The 2008 tour closely mirrored the "Just for Laughs" performance, excluding the rat catchers, subway fan and Nicole Ritchie sketches. In their stead, Mark McKinney performed the monologue titled "The Modern Hero" from Season 1 of the show, and the entire cast performed the sketch "This Is How I Danced in Tenth Grade."

== Other appearances ==
The cast members have reunited, in whole or in part, in numerous film and television works.

Kevin McDonald guest starred alongside Dave Foley, in a 1997 episode of Foley's sitcom, NewsRadio.

Kevin McDonald appeared as a motel manager in the 1997 comedy film The Wrong Guy, starring and co-written by Dave Foley.

Dave Foley and Bruce McCulloch both appeared in the 1999 comedy film Dick; Foley played H.R. Haldeman and McCulloch played Carl Bernstein.

Dave Foley and Kevin McDonald performed with the Barenaked Ladies on their "Ships and Dip V" cruise, along with other bands and comics, on February 1–6, 2009.

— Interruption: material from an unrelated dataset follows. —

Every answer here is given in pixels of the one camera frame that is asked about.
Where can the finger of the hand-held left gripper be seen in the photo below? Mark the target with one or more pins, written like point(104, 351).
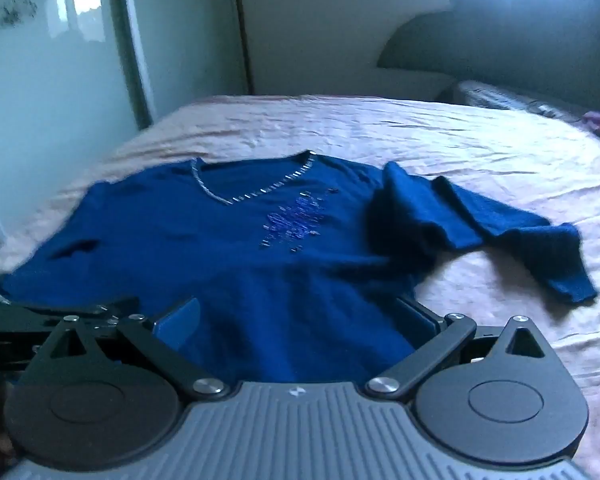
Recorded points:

All members of the Kids in the Hall voiced characters in the Lilo & Stitch: The Series episode "Fibber", with Kevin McDonald voicing Pleakley and the other members voicing his family.

Dave Foley and Kevin McDonald later appeared as Jonathan Boy / All-American Boy and Professor Medula in the superhero film Sky High.

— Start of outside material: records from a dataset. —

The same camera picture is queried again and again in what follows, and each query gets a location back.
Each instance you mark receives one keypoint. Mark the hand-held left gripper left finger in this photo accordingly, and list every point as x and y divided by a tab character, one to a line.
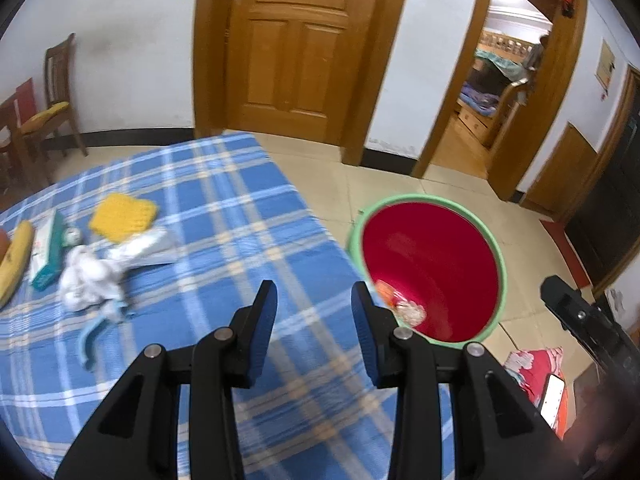
265	325

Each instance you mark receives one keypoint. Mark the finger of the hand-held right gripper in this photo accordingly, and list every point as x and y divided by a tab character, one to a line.
575	310

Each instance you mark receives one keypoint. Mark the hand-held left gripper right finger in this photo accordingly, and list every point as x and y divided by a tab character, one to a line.
362	330

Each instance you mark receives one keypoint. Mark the orange snack packet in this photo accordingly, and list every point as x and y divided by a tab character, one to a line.
411	312

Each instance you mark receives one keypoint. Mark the red bin with green rim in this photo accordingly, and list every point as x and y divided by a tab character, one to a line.
425	245

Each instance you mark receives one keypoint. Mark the clear plastic wrapper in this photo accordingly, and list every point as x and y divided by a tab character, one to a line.
145	247

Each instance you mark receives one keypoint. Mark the light blue face mask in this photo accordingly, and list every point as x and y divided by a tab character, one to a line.
90	332

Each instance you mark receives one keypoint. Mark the yellow foam fruit net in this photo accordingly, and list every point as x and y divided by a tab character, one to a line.
122	217

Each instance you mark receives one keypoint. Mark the white tissue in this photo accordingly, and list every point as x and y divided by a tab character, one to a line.
87	275

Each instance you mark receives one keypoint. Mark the green and white box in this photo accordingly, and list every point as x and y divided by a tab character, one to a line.
47	255

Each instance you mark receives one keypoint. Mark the red floor mat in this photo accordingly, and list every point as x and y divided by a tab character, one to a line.
565	245

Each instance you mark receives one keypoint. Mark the white smartphone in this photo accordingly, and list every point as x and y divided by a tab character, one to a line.
552	402

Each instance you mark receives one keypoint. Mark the red floral cushion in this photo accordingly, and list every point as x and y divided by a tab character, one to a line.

In 2006, three of the members (McDonald, McCulloch and McKinney) appeared in the Christmas comedy Unaccompanied Minors, as The Guards in the Hall.

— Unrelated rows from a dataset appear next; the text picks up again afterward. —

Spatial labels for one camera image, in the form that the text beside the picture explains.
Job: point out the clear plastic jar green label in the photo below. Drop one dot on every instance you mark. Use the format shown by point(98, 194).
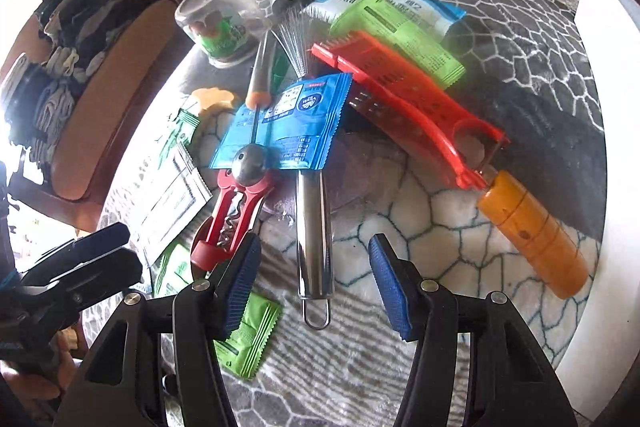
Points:
point(220, 17)

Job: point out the large lime green packet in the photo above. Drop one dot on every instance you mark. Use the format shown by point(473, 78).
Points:
point(400, 37)

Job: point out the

The group appeared on the front cover of Naked Eyes summer 2008 edition.

The Kids performed at the 2008 Comedy Festival in Las Vegas on November 22.

On August 6, 2010, all five Kids made an appearance on The Soup on E!, to promote their miniseries Death Comes to Town. Four of the members appeared on-screen in drag (as girls), who had grown up as beauty pageant contestants (parodying Toddlers & Tiaras). McKinney's voice was heard off-screen as their mother.

Foley was a voice actor on the 2011–2013 animated series Dan Vs., which aired on The Hub. McDonald was a guest voice actor in one episode, "Dan Vs. Technology", in which he played technology guru Barry Ditmer (a parody of Steve Jobs).

In 2014, the cast reunited on Foley's sitcom Spun Out, appearing as Dave's high school goth friends who had made a suicide pact. That year, Thompson also did a week-long stint as Buddy Cole (a producer Colbert doesn't know is gay) on The Colbert Report, acting as the program's correspondent to the 2014 Winter Olympics who covered LGBT rights protests surrounding the 2014 Winter Olympics. In the same year, the troupe performed a live reading of the screenplay for Brain Candy at the Toronto Sketch Comedy Festival.

In December 2014, McDonald, McKinney and Thompson appeared in an episode of the TVO's children's television series Odd Squad. The episode was entitled "Crime at Shapely Manor". McDonald appeared as Lord Rectangle, McKinney as General Pentagon, and Thompson as Professor Square.

McDonald, Foley and Thompson appeared on Chris Hardwick's game show @midnight, which aired August 2, 2017 (season 4: episode 139).

The Kids in the Hall: Comedy Punks, a documentary film by Reginald Harkema, premiered at the 2022 Hot Docs Canadian International Documentary Festival.

The group appeared on The Tonight Show Starring Jimmy Fallon on May 10, 2022. They discussed the revival of their show on Amazon Prime Video.

== Death Comes to Town ==
In July 2008, Telefilm Canada announced that there would be a new The Kids in the Hall television series, titled Death Comes to Town. Kevin McDonald stated that it would be an eight-part miniseries, airing first on CBC in Canada, and then on US television. Principal photography took place from August 2009, in Ontario. Several characters from the original The Kids in the Hall series made an appearance, including the OPP Officers and Chicken Lady. The first episode of the new series aired in Canada, on CBC Television on January 13, 2010. In the United States, the first episode aired on IFC on August 20, 2010.

== Awards and honors ==
The group's 1988–1995 TV series won a number of awards, including the 1993 Rose d'Or and the Gemini Award for Best Comedy Series in 1992 and 1993. It was nominated for various other awards, including the Primetime Emmy Award for Outstanding Writing for a Variety Series in 1993, 1994 and 1995.

In 2008, the group received a star on Canada's Walk of Fame.

The group won the Canadian Screen Awards Icon Award in 2019.